Britain offers emergency aid as its last carmaker struggles

April 09, 2005|By NEW YORK TIMES NEWS SERVICE

LONDON - The British government offered $75 million in emergency aid yesterday to help parts suppliers hit by the looming collapse of MG Rover, the nation's last big automaker.

Worried about political repercussions with an election set for May 5, Prime Minister Tony Blair and Chancellor of the Exchequer Gordon Brown traveled yesterday to Birmingham, where MG Rover is based, to meet with labor union leaders.

The meeting occurred after the breakdown of merger talks between the British company and a Chinese suitor, the Shanghai Automotive Industry Corp.
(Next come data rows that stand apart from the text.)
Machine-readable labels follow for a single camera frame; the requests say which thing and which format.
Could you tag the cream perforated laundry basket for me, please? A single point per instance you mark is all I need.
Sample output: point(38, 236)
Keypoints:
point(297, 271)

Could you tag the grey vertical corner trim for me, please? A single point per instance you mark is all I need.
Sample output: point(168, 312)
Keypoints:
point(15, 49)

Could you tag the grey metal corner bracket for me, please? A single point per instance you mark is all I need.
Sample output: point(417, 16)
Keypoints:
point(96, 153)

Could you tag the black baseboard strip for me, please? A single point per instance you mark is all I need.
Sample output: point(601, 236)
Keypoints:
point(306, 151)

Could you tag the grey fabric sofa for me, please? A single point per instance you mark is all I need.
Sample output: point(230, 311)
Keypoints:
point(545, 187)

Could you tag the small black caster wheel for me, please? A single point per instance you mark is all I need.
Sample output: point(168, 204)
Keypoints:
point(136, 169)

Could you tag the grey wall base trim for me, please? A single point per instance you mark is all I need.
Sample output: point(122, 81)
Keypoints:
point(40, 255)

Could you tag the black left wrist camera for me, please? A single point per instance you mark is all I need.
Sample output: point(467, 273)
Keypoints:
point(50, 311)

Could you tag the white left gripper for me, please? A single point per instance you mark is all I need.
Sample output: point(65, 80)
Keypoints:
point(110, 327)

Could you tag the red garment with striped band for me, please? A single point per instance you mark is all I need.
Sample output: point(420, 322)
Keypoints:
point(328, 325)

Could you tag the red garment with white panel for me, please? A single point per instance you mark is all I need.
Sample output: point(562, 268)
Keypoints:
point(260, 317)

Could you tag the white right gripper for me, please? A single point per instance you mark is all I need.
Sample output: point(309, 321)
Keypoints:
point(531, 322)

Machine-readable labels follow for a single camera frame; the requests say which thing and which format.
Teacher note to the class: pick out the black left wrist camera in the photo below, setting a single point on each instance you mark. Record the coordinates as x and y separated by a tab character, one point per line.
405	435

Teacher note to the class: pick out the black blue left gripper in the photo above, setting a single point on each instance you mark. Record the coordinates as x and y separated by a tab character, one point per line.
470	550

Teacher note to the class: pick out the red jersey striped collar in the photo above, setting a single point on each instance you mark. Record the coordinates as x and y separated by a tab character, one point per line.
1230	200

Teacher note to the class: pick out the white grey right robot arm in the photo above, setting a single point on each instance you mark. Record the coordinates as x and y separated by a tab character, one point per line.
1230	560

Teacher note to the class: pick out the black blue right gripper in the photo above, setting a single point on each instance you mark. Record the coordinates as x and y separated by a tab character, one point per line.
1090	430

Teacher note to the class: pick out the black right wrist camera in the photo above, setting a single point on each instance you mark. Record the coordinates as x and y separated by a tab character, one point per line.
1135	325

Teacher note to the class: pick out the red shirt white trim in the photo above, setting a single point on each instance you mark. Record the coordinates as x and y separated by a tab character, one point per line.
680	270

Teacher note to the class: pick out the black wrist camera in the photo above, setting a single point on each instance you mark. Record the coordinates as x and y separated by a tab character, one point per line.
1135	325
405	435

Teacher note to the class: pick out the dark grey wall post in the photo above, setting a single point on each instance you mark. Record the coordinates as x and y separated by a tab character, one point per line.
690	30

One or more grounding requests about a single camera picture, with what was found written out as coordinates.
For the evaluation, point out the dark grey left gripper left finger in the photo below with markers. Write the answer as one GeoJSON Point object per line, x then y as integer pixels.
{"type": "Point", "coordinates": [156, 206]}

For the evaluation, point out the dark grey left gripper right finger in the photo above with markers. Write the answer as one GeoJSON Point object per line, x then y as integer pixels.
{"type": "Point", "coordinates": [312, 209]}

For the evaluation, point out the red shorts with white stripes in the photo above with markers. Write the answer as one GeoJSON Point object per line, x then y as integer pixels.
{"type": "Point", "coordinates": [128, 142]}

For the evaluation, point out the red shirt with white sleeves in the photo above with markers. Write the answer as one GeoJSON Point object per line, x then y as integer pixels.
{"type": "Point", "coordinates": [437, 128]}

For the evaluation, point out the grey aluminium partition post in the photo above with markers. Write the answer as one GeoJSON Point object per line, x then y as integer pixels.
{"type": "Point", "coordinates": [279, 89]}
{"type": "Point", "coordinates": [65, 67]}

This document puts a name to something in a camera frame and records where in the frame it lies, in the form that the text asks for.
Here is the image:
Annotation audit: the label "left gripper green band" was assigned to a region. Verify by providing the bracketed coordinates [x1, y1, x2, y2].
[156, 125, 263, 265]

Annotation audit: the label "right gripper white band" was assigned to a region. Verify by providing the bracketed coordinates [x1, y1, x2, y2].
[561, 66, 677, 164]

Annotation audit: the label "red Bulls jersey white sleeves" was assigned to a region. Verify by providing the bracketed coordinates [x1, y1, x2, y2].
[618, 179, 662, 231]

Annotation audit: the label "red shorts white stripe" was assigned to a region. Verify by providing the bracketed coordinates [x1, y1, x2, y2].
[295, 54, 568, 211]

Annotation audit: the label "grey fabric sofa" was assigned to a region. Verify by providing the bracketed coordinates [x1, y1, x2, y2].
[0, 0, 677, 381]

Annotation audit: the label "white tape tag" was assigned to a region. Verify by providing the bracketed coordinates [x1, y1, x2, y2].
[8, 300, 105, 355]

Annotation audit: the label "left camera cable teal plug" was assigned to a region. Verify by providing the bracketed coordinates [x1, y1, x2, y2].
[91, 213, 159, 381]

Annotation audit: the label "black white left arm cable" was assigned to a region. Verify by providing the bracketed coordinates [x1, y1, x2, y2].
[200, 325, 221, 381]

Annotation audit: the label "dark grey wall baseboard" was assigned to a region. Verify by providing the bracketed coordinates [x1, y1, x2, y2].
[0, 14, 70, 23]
Blair said he and Brown had been in touch with Chinese leaders yesterday and a more limited deal may be possible.

The accounting firm PricewaterhouseCoopers has been named by Phoenix Venture Holdings, the owner of MG Rover, to take over the administration of the automaker after it was forced to halt production.
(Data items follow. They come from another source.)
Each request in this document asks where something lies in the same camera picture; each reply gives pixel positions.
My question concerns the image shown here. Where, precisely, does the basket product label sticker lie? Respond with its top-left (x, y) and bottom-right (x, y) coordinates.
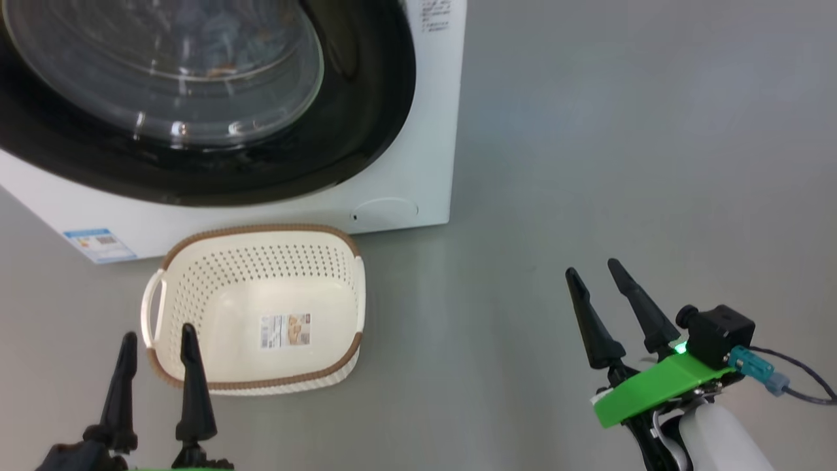
top-left (260, 312), bottom-right (313, 350)

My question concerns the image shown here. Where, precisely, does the round drain filter cover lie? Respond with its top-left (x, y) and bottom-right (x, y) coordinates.
top-left (349, 197), bottom-right (420, 227)

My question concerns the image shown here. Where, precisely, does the cream perforated laundry basket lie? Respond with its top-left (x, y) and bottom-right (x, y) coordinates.
top-left (140, 223), bottom-right (366, 397)

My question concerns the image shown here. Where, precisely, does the blue cartoon print garment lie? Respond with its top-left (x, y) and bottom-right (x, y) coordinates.
top-left (190, 10), bottom-right (275, 78)

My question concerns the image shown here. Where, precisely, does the white washing machine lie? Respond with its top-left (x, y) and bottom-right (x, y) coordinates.
top-left (0, 0), bottom-right (469, 265)

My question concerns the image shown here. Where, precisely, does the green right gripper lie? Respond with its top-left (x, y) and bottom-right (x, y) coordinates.
top-left (565, 258), bottom-right (738, 430)

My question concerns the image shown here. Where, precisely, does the black glass washing machine door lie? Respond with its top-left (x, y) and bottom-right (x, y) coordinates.
top-left (0, 0), bottom-right (418, 207)

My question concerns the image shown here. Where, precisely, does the blue energy label sticker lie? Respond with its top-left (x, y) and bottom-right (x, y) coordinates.
top-left (63, 227), bottom-right (139, 265)

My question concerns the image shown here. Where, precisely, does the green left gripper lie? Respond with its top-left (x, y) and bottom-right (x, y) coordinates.
top-left (83, 323), bottom-right (237, 471)

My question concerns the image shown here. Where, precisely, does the right teal connector black cable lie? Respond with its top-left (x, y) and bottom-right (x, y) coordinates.
top-left (728, 345), bottom-right (837, 407)

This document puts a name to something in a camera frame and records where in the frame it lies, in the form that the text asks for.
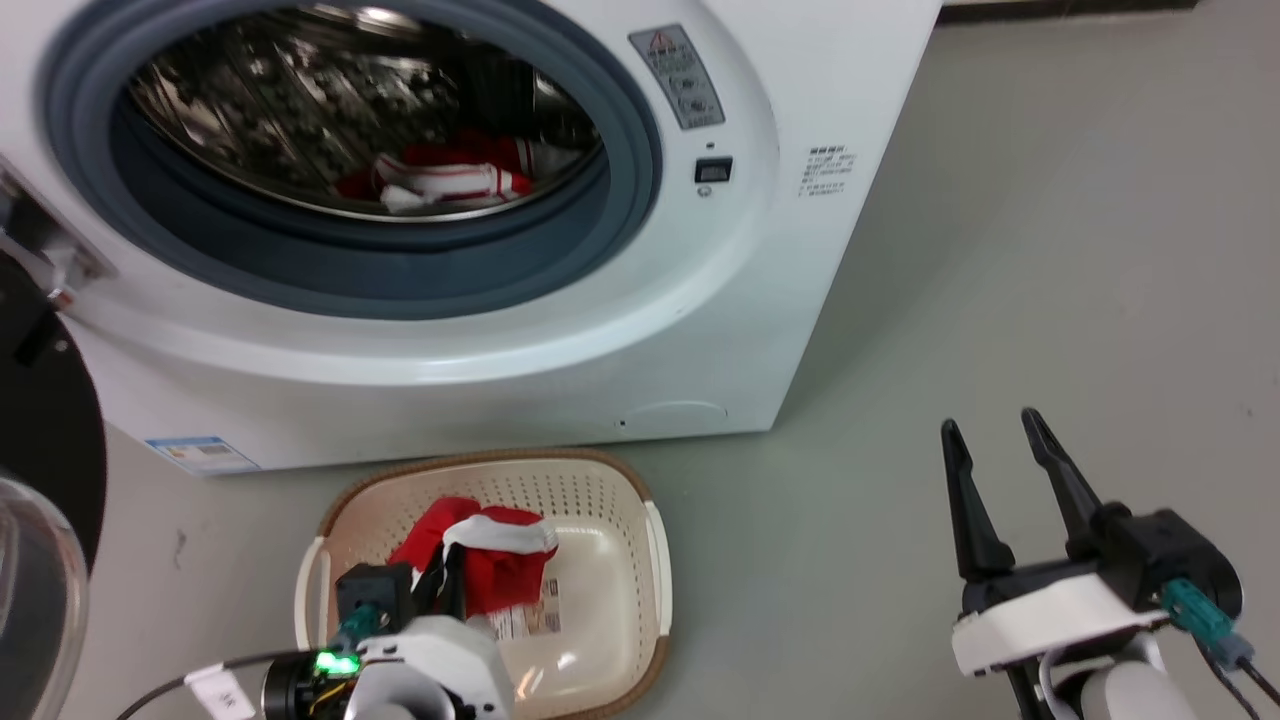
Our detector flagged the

The move to the British version of bankruptcy protection seemed to sound a final knell for a home-grown auto industry that once produced brands from the lowly Austin and Morris to the top-end Jaguar, Bentley and Rolls-Royce.

Rover was once an emblem of middle-class reliability, and MG made generations of two-seater sports convertibles.

The company's collapse could cost an estimated 6,000 jobs at the Longbridge plant in the British Midlands and a further 18,000 jobs at nearby parts suppliers.

Except for MG Rover, all the leading British auto brands are now owned and produced by outsiders.

MG Rover's negotiations with Shanghai Automotive were seen as its last hope. The company has never made a profit since it was sold by BMW for a token 10 pounds in 2000 to local managers.